● **Task item**
Could you count the lines in the entries beneath that hold the word "robot"? Respond with the number alone.
[[ Data shown, beginning ]]
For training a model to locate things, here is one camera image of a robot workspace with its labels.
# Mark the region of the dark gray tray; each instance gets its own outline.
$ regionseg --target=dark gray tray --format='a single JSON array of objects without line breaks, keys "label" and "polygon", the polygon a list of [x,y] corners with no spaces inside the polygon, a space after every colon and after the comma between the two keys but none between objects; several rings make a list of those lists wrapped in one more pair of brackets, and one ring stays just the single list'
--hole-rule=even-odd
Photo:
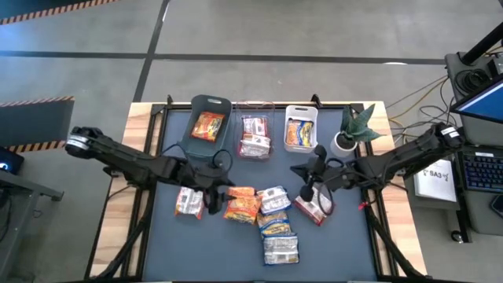
[{"label": "dark gray tray", "polygon": [[[329,148],[337,132],[342,110],[322,109],[318,114],[318,142]],[[285,151],[283,134],[285,111],[276,110],[274,153],[267,162],[234,157],[229,177],[238,186],[266,189],[284,186],[293,200],[303,181],[289,170],[307,162],[309,154]],[[188,112],[170,110],[163,147],[182,138]],[[233,134],[225,148],[235,151]],[[178,149],[170,155],[180,156]],[[145,281],[375,281],[376,271],[359,189],[338,190],[336,209],[321,227],[297,208],[288,210],[294,232],[299,237],[300,263],[264,266],[259,228],[203,214],[201,220],[190,215],[174,216],[179,188],[158,184],[150,228],[143,279]]]}]

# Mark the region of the chair wheel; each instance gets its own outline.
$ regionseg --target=chair wheel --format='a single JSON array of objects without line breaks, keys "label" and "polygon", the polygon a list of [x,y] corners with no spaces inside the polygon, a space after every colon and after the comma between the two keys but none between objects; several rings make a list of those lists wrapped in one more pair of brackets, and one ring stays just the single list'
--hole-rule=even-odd
[{"label": "chair wheel", "polygon": [[450,238],[451,238],[453,241],[455,241],[455,242],[457,242],[457,243],[459,243],[459,244],[463,244],[463,243],[464,243],[464,242],[463,242],[463,237],[461,236],[461,232],[460,232],[460,231],[452,231],[452,232],[450,233]]}]

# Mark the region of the orange snack bag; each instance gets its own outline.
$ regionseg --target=orange snack bag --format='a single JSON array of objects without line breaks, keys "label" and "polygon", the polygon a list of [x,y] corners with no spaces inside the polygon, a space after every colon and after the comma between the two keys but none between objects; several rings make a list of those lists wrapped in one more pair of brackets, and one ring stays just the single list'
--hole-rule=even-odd
[{"label": "orange snack bag", "polygon": [[236,197],[227,204],[223,218],[253,224],[260,209],[260,197],[255,195],[252,187],[230,187],[227,192]]},{"label": "orange snack bag", "polygon": [[193,138],[215,142],[224,117],[225,115],[223,114],[202,112],[192,129],[191,136]]}]

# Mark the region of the green plant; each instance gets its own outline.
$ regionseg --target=green plant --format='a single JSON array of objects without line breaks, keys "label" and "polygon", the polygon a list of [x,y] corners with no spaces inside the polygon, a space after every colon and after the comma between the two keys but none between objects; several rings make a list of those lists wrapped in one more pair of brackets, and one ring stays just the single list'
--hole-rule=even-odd
[{"label": "green plant", "polygon": [[372,105],[363,110],[356,118],[353,117],[349,107],[344,107],[340,134],[349,142],[370,142],[380,137],[380,134],[367,127],[367,123],[374,112],[375,106],[376,105]]}]

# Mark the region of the food packet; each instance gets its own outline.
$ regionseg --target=food packet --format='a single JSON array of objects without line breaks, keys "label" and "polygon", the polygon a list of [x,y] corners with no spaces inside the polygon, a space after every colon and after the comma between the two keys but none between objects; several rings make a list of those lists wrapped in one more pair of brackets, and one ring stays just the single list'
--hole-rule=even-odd
[{"label": "food packet", "polygon": [[270,156],[271,140],[267,132],[267,118],[244,117],[243,136],[239,144],[241,157],[266,159]]},{"label": "food packet", "polygon": [[314,123],[290,119],[287,124],[287,145],[300,145],[311,147],[311,135]]},{"label": "food packet", "polygon": [[236,197],[227,204],[225,219],[254,224],[260,209],[260,197],[252,187],[230,187],[228,194]]},{"label": "food packet", "polygon": [[[320,204],[318,203],[318,190],[313,187],[314,195],[313,199],[309,202],[302,199],[302,197],[298,196],[293,202],[302,212],[304,212],[311,220],[316,223],[316,225],[321,226],[323,221],[326,219],[327,215],[323,213],[320,209]],[[323,209],[325,211],[331,209],[331,205],[336,205],[334,203],[330,203],[330,200],[325,197],[323,194],[320,195],[321,205],[323,205]]]},{"label": "food packet", "polygon": [[262,198],[260,211],[263,215],[270,215],[292,206],[292,202],[288,199],[288,194],[282,186],[264,189],[258,191],[257,194]]},{"label": "food packet", "polygon": [[194,215],[199,220],[204,210],[203,192],[196,192],[193,189],[182,187],[176,199],[174,214]]},{"label": "food packet", "polygon": [[263,243],[266,265],[299,262],[299,239],[296,233],[264,235]]},{"label": "food packet", "polygon": [[272,215],[257,215],[260,233],[262,235],[273,235],[278,233],[291,233],[290,221],[285,211],[280,211]]},{"label": "food packet", "polygon": [[218,130],[220,130],[224,117],[225,115],[223,114],[202,112],[192,129],[191,136],[193,138],[200,138],[206,141],[215,142]]}]

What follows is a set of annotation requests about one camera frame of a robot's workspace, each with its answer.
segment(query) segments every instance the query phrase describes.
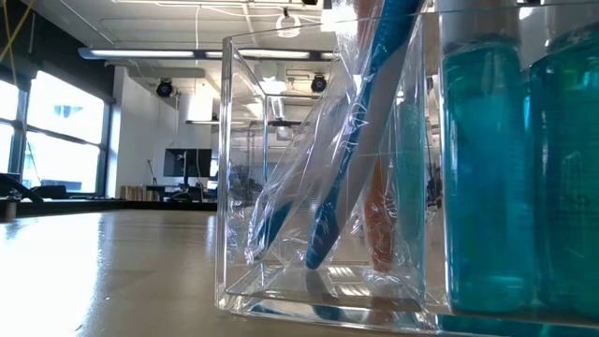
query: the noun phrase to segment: table surface
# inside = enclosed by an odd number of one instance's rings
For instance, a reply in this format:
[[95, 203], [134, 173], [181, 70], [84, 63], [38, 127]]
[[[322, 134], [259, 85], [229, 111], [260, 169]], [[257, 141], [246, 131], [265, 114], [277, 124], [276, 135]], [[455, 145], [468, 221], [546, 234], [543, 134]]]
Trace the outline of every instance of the table surface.
[[0, 224], [0, 336], [381, 335], [218, 311], [214, 237], [212, 212]]

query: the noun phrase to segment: security camera
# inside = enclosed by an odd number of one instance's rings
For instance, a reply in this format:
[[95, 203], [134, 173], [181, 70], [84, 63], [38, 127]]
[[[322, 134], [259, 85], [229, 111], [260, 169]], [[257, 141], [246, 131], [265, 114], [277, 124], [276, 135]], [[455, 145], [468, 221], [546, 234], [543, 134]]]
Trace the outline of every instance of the security camera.
[[310, 87], [312, 88], [313, 93], [320, 94], [324, 92], [325, 89], [327, 89], [327, 80], [325, 80], [325, 76], [320, 74], [314, 75], [314, 79], [312, 80], [312, 85]]
[[156, 94], [162, 98], [169, 98], [175, 94], [175, 88], [172, 86], [172, 79], [162, 79], [156, 87]]

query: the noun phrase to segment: monitor
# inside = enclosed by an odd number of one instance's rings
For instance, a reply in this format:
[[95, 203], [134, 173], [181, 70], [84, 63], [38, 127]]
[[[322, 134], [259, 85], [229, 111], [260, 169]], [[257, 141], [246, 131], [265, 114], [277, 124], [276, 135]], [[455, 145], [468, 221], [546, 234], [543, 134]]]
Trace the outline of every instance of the monitor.
[[183, 177], [186, 162], [188, 177], [208, 178], [211, 161], [211, 149], [166, 149], [163, 174], [165, 177]]

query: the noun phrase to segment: mouthwash bottle
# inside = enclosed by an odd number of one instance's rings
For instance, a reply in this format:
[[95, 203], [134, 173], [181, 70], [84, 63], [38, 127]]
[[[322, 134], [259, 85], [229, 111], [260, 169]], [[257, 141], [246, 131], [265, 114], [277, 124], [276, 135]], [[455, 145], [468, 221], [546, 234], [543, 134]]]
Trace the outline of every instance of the mouthwash bottle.
[[469, 9], [440, 20], [446, 272], [454, 310], [512, 312], [533, 295], [519, 12], [499, 9], [515, 5], [437, 3], [441, 11]]
[[599, 316], [599, 3], [547, 11], [531, 67], [538, 296]]

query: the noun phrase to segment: white wall
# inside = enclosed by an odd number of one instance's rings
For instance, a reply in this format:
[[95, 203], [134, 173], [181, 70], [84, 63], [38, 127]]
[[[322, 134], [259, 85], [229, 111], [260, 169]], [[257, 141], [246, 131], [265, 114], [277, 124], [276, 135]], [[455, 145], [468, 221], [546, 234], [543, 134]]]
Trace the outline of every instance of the white wall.
[[176, 184], [183, 178], [164, 177], [167, 148], [211, 148], [209, 125], [186, 125], [189, 96], [180, 98], [179, 111], [131, 80], [122, 67], [116, 68], [107, 179], [108, 197], [119, 197], [122, 185], [152, 183], [148, 160], [158, 184]]
[[ Data shown, end ]]
● **Task response**
2